About Lines → JSON Array
Lines → JSON Array converts your input into a JSON-encoded array of strings — `["item1","item2",…]`. Each line becomes one quoted, properly-escaped element, and the result is valid JSON ready to paste into a config file, a JavaScript or Python source file, an OpenAPI enum, or any other consumer that parses JSON.
This is the JSON-aware counterpart of Lines → Delimited String. Both produce a single-line representation of a list, but Lines → Delimited String is a literal join with no quoting (good for CSV cells and shell args), while this tool wraps each item in double quotes and escapes the characters JSON requires escaping — quotes, backslashes, and control characters. Use this whenever the consumer parses JSON; use the delimited tool when it does not. The output is on a single line by default; pretty-print it later by piping through JSON Formatter.
Examples
apple
banana
cherry["apple","banana","cherry"]Each line becomes a quoted string element. Special characters like `"` and `\` are escaped automatically.

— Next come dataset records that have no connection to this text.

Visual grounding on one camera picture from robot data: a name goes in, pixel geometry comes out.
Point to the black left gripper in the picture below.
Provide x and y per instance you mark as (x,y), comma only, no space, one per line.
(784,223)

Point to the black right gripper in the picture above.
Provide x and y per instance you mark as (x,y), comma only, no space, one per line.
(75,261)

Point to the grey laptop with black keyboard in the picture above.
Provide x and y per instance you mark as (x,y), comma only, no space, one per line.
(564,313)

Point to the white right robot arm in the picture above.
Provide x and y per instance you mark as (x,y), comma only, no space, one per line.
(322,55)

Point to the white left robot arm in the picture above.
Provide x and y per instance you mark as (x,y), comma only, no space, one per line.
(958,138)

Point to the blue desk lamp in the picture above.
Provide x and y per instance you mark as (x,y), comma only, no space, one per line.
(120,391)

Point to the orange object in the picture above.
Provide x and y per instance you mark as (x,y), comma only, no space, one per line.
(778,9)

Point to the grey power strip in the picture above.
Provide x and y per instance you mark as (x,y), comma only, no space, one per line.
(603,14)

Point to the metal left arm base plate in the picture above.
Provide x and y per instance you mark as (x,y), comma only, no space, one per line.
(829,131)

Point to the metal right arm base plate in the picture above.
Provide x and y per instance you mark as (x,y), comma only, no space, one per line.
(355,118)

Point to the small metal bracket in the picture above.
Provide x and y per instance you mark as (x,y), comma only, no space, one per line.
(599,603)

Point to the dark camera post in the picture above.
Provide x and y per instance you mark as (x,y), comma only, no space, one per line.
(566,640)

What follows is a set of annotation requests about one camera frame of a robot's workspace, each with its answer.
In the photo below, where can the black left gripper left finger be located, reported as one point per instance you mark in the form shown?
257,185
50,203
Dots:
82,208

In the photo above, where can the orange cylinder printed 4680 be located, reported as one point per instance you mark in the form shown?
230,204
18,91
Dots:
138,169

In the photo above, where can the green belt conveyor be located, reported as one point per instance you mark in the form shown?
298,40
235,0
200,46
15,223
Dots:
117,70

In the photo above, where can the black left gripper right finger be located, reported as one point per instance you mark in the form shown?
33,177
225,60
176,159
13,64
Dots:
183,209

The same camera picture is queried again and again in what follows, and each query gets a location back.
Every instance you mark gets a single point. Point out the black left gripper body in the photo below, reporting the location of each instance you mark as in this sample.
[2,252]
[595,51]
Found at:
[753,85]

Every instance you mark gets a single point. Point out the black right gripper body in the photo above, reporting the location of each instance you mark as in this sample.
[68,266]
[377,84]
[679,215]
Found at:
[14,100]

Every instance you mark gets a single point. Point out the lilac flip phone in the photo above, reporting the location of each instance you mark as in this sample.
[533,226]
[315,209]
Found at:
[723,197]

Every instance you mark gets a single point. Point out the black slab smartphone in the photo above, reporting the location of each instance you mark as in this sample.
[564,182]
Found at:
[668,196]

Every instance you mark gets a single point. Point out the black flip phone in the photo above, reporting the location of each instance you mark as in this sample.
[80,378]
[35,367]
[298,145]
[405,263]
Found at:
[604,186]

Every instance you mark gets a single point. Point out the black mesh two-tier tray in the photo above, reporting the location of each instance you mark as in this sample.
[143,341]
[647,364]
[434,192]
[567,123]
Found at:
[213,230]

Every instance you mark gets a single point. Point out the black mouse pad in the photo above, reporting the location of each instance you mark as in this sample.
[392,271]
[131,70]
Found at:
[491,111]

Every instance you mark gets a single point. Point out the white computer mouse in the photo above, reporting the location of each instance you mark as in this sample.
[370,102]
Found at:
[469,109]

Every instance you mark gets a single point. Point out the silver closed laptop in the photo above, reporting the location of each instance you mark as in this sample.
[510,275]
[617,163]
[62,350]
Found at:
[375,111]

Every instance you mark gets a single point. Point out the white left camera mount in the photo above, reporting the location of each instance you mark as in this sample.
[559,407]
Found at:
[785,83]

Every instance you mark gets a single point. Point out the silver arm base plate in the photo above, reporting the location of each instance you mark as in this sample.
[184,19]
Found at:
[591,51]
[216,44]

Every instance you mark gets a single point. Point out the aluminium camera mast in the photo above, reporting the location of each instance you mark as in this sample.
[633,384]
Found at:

Frequently asked questions
What if my items already contain quotes?
The tool escapes them automatically. A line containing `She said "yes"` becomes `"She said \"yes\""` in the array — valid JSON that round-trips through any parser.
How is it different from Lines → Delimited String with `,` as the delimiter?
The delimited tool produces `apple,banana,cherry` — no quoting, no escaping. This tool produces `["apple","banana","cherry"]` — a real JSON array. Use the delimited tool when the consumer just splits on a character; use this tool when the consumer parses JSON.
Are the items always strings?
Yes. This tool emits an array of strings; numbers, booleans, and nulls in the input are still quoted as strings. If you want typed values, build the array by hand or post-process in JSON Property Editor.
Can I pretty-print the output?
The output is single-line for compactness. Paste it into the JSON Formatter tool to indent and break it across multiple lines.